American actor and singer (born 1998)

Froylán Gutierrez (born April 27, 1998) is an American actor and singer, known for playing Nolan Holloway in Teen Wolf and Jamie Henson in Cruel Summer. He is also known for his part as Ryan in the first instalment of an intended standalone trilogy, The Strangers: Chapter 1. Gutierrez released his first single, "Sideswipe", in 2018.

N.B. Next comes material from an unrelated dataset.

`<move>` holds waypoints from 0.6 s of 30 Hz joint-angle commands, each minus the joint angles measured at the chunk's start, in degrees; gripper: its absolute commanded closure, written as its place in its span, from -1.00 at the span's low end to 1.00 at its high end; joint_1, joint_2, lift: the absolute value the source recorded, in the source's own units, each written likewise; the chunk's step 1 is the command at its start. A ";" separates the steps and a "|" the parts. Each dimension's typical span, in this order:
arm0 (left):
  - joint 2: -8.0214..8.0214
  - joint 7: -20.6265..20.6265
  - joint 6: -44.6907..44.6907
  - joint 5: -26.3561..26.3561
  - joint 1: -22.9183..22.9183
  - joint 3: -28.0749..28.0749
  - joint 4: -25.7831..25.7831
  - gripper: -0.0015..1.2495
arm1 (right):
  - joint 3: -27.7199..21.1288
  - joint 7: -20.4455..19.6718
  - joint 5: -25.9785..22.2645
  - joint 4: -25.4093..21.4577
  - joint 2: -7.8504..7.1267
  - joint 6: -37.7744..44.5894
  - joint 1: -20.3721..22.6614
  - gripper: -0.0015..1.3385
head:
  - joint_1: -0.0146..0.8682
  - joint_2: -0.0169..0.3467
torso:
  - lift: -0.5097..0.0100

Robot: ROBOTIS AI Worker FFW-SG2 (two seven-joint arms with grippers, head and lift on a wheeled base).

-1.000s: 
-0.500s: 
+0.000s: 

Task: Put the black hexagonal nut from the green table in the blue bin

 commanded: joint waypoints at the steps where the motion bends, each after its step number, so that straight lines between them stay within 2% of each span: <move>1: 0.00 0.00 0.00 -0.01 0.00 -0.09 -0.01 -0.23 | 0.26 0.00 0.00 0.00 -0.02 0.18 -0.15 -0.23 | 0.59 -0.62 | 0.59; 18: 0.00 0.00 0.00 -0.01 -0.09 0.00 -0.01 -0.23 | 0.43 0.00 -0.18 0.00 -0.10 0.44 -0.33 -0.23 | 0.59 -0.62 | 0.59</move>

==Early life and education==
Gutierrez was born and raised in Highland Park, Texas and attended Booker T. Washington High School for the Performing and Visual Arts. He is of Indigenous (Caxcan) and Mexican descent through his father. He grew up bilingual by learning both English and Spanish. After an agent saw him in a Dallas Children's Theater play, he began submitting audition tapes in 2015. He also experienced racist bullying and was part of a performance group at Planned Parenthood, where he worked on peer-to-peer outreach with other adolescents. "Growing up, I was surrounded by these very macho boys that would bully me," he explained. "I was afraid of them [...] I was attacked by them as a kid all the time".

==Career==
After making his television debut in 2015 as Charlie in Nickelodeon's Bella and the Bulldogs, in 2017, Gutierrez appeared in the final season of Teen Wolf and on the first season of One Day at a Time. He was one of the two narrators in the audiobook version of Becky Albertalli and Adam Silvera's 2018 young adult LGBT romantic comedy What If It's Us and its 2022 sequel Here's To Us. In 2019, he was cast in the second season of Hulu's television series Light as a Feather. In 2021, he had his first series regular role as Jamie in Freeform's teen drama Cruel Summer. After that, Gutierrez appeared in several feature films, including the 2020 slasher film Initiation. In 2022, Gutierrez starred in Hocus Pocus 2, a sequel to the 1993 film Hocus Pocus. In 2023, Gutierrez starred in The Strangers: Chapter 1, directed by Renny Harlin.

==Personal life==
Gutierrez came out as gay on August 7, 2023, when he and actor Zane Phillips announced their relationship on Instagram.

==Filmography==
===Film===

| Year | Title | Role |
| 2017 | A Cowgirl's Story | Jason |
| 2018 | The Vampyre | English man |
| 2020 | Initiation | Wes Scott |
| 2022 | Hocus Pocus 2 | Mike |
| 2024 | The Strangers: Chapter 1 | Ryan Perez |
| 2025 | The Strangers – Chapter 2 | Ryan Perez |
| This Is Not a Test | Rhys Moreno |

===Television===

| Year | Title | Role | Notes |
| 2015–2016 | Bella and the Bulldogs | Charlie Huggins | 3 episodes |
| 2016 | The Goldbergs | Handsome Ben | 2 episodes |
| 2017 | One Day at a Time | Josh | 4 episodes |
| Teen Wolf | Nolan Holloway | Recurring role (season 6) |
| 2018 | Liza on Demand | Doug | Episode: "Popular" |
| 2019 | Light as a Feather | Ridge Reyes | Recurring role (season 2) |
| 2020 | Acting for a Cause | Antonio/Curio/Sir Andrew Aquecheek | Episode: "May 22, 2020" |
| 2020 | Wireless | Brad Carnegie | Main role |
| 2021 | Cruel Summer | Jamie Henson | Main role (season 1) |
| 2025 | I Love LA | Lukas Landry | 2 episodes |
| 2026 | RuPaul's Drag Race | Himself | Episode: "Snatch Game of Love: Island Edition" |
| The Rookie: North | Odell Chance | Main role |

==Discography==

===Singles===

Title: Year; Album
"Sideswipe": 2018; Non-album singles
"Fix Me": 2019
"Crash"
"When It's Midnight"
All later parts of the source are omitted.